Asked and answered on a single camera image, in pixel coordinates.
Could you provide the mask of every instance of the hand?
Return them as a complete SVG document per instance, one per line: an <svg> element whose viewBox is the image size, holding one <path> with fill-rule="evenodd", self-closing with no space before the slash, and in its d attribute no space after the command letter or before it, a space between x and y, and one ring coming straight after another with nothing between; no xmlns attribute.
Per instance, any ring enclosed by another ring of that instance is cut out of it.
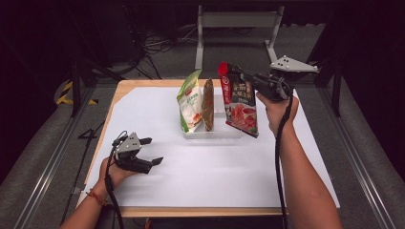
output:
<svg viewBox="0 0 405 229"><path fill-rule="evenodd" d="M104 158L101 162L100 166L100 172L99 172L99 178L98 182L104 182L105 178L105 171L107 169L107 163L108 163L108 157ZM126 171L121 168L119 168L116 164L115 157L111 159L111 166L109 170L110 178L113 181L114 188L116 189L124 179L127 177L130 177L132 175L137 174L136 172L132 171Z"/></svg>
<svg viewBox="0 0 405 229"><path fill-rule="evenodd" d="M268 127L277 135L277 130L280 125L280 121L286 112L286 107L288 106L288 100L280 101L280 102L272 102L264 95L260 93L256 93L257 98L262 101L266 106L266 114L268 119ZM289 115L289 119L286 123L286 126L292 126L292 121L294 120L295 116L297 115L299 100L295 96L293 97L291 113Z"/></svg>

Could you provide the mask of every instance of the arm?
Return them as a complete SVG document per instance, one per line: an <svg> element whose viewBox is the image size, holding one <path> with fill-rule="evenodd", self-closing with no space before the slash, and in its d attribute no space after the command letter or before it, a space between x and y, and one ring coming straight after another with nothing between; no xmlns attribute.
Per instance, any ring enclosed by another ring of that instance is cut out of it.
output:
<svg viewBox="0 0 405 229"><path fill-rule="evenodd" d="M104 183L107 162L108 158L104 158L101 163L98 181L96 185L93 187L93 191L95 192L95 194L97 194L98 197L102 200L108 197L107 189ZM126 179L131 175L134 175L135 173L122 170L118 168L115 163L113 163L110 167L109 174L111 179L113 180L114 187L117 188L124 179ZM70 217L65 222L63 222L60 228L61 229L95 228L98 216L101 212L101 208L102 205L97 201L96 198L87 196L86 198L83 199L83 201L81 201L81 203L70 215Z"/></svg>
<svg viewBox="0 0 405 229"><path fill-rule="evenodd" d="M276 135L287 101L273 103L261 94L270 130ZM293 98L291 114L281 142L280 158L283 165L284 186L288 211L295 228L342 228L334 201L322 179L309 162L295 133L292 121L299 101Z"/></svg>

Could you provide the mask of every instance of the food package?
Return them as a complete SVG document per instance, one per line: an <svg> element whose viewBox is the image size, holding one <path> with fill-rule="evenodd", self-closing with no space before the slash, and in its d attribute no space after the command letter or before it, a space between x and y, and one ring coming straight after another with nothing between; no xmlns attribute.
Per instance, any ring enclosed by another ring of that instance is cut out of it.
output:
<svg viewBox="0 0 405 229"><path fill-rule="evenodd" d="M257 137L256 97L253 85L223 62L218 74L223 89L226 124Z"/></svg>
<svg viewBox="0 0 405 229"><path fill-rule="evenodd" d="M181 128L185 133L194 133L202 122L202 93L199 76L202 70L191 73L177 95L180 108Z"/></svg>
<svg viewBox="0 0 405 229"><path fill-rule="evenodd" d="M214 84L208 79L203 86L202 120L209 132L214 128Z"/></svg>

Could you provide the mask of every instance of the white and green package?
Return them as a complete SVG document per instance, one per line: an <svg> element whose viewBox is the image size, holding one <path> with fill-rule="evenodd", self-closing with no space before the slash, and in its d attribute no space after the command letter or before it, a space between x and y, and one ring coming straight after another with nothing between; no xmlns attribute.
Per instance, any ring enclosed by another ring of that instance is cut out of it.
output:
<svg viewBox="0 0 405 229"><path fill-rule="evenodd" d="M202 93L199 76L202 70L191 73L182 84L177 95L180 107L181 128L185 133L194 133L202 123Z"/></svg>

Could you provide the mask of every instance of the forearm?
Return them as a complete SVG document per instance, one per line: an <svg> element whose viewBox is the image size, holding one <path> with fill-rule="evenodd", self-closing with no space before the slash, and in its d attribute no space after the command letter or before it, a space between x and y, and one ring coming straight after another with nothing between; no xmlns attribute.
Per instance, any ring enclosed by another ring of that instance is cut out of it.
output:
<svg viewBox="0 0 405 229"><path fill-rule="evenodd" d="M309 162L292 125L283 130L280 158L295 228L341 228L334 201Z"/></svg>
<svg viewBox="0 0 405 229"><path fill-rule="evenodd" d="M95 185L93 191L100 197L100 199L106 199L108 197L103 180ZM102 205L96 198L87 196L60 228L95 228L101 208Z"/></svg>

◆ ◆ ◆ ◆ ◆

Task description:
Output the entries above verbatim, with no picture included.

Answer to the exercise:
Asked and answered on a single camera image, in pixel coordinates.
Could you provide the mask of every instance of the hand?
Return them as a complete SVG document per instance, one per line: an <svg> element whose viewBox is the image size, holding one <path> with fill-rule="evenodd", self-closing with no space before the slash, and in its d attribute no space after the command letter or before it, a space between x and y, and one ring coming straight after another with nothing between; no xmlns attribute.
Per instance, any ring enclosed by another ring of that instance is cut out of it.
output:
<svg viewBox="0 0 405 229"><path fill-rule="evenodd" d="M104 158L101 162L100 166L100 172L99 172L99 178L98 182L104 182L105 178L105 171L107 169L107 163L108 163L108 157ZM126 171L121 168L119 168L116 164L115 157L111 159L111 166L109 170L110 178L113 181L114 188L116 189L124 179L127 177L130 177L132 175L137 174L136 172L132 171Z"/></svg>
<svg viewBox="0 0 405 229"><path fill-rule="evenodd" d="M268 127L277 135L277 130L280 125L280 121L286 112L286 107L288 106L288 100L280 101L280 102L272 102L264 95L260 93L256 93L257 98L262 101L266 106L266 114L268 119ZM289 115L289 119L286 123L286 126L292 126L292 121L294 120L295 116L297 115L299 100L295 96L293 97L291 113Z"/></svg>

Could you provide the mask of every instance of the arm?
Return them as a complete SVG document per instance, one per line: an <svg> element whose viewBox is the image size, holding one <path> with fill-rule="evenodd", self-closing with no space before the slash, and in its d attribute no space after the command letter or before it, a space between x and y, and one ring coming straight after another with nothing between; no xmlns attribute.
Per instance, any ring enclosed by another ring of that instance is cut out of it.
output:
<svg viewBox="0 0 405 229"><path fill-rule="evenodd" d="M104 183L107 162L108 158L104 158L101 163L98 181L96 185L93 187L93 191L95 192L95 194L97 194L98 197L102 200L108 197L107 189ZM126 179L131 175L134 175L135 173L122 170L118 168L115 163L113 163L110 167L109 174L111 179L113 180L114 187L117 188L124 179ZM70 217L65 222L63 222L60 228L61 229L95 228L98 216L101 212L101 208L102 205L97 201L96 198L87 196L86 198L83 199L83 201L81 201L81 203L70 215Z"/></svg>
<svg viewBox="0 0 405 229"><path fill-rule="evenodd" d="M276 135L287 101L273 103L261 94L270 130ZM293 98L291 114L281 142L280 158L283 165L284 186L288 211L295 228L342 228L334 201L322 179L309 162L295 133L292 121L299 101Z"/></svg>

Could you provide the mask of every instance of the food package?
Return them as a complete SVG document per instance, one per line: an <svg> element whose viewBox is the image size, holding one <path> with fill-rule="evenodd", self-closing with no space before the slash, and in its d attribute no space after the command letter or before it, a space between x and y, and one ring coming straight after another with nothing between; no xmlns attribute.
Per instance, any ring enclosed by another ring of that instance is cut out of it.
output:
<svg viewBox="0 0 405 229"><path fill-rule="evenodd" d="M257 137L256 97L253 85L223 62L218 74L223 89L226 124Z"/></svg>
<svg viewBox="0 0 405 229"><path fill-rule="evenodd" d="M181 128L185 133L194 133L202 122L202 93L199 76L202 70L191 73L177 95L180 108Z"/></svg>
<svg viewBox="0 0 405 229"><path fill-rule="evenodd" d="M214 84L208 79L203 86L202 120L209 132L214 128Z"/></svg>

Could you provide the mask of every instance of the white and green package?
Return them as a complete SVG document per instance, one per line: an <svg> element whose viewBox is the image size, holding one <path> with fill-rule="evenodd", self-closing with no space before the slash, and in its d attribute no space after the command letter or before it, a space between x and y, and one ring coming straight after another with nothing between; no xmlns attribute.
Per instance, any ring enclosed by another ring of that instance is cut out of it.
output:
<svg viewBox="0 0 405 229"><path fill-rule="evenodd" d="M202 93L199 76L202 70L191 73L182 84L177 95L180 107L181 128L185 133L194 133L202 123Z"/></svg>

Could you provide the mask of every instance of the forearm?
Return them as a complete SVG document per instance, one per line: an <svg> element whose viewBox is the image size, holding one <path> with fill-rule="evenodd", self-closing with no space before the slash, and in its d attribute no space after the command letter or before it, a space between x and y, and one ring coming straight after another with nothing between; no xmlns attribute.
Per instance, any ring enclosed by another ring of that instance is cut out of it.
output:
<svg viewBox="0 0 405 229"><path fill-rule="evenodd" d="M309 162L292 125L283 130L280 158L295 228L341 228L334 201Z"/></svg>
<svg viewBox="0 0 405 229"><path fill-rule="evenodd" d="M95 185L93 191L100 197L100 199L106 199L108 197L103 180ZM102 205L96 198L87 196L60 228L95 228L101 208Z"/></svg>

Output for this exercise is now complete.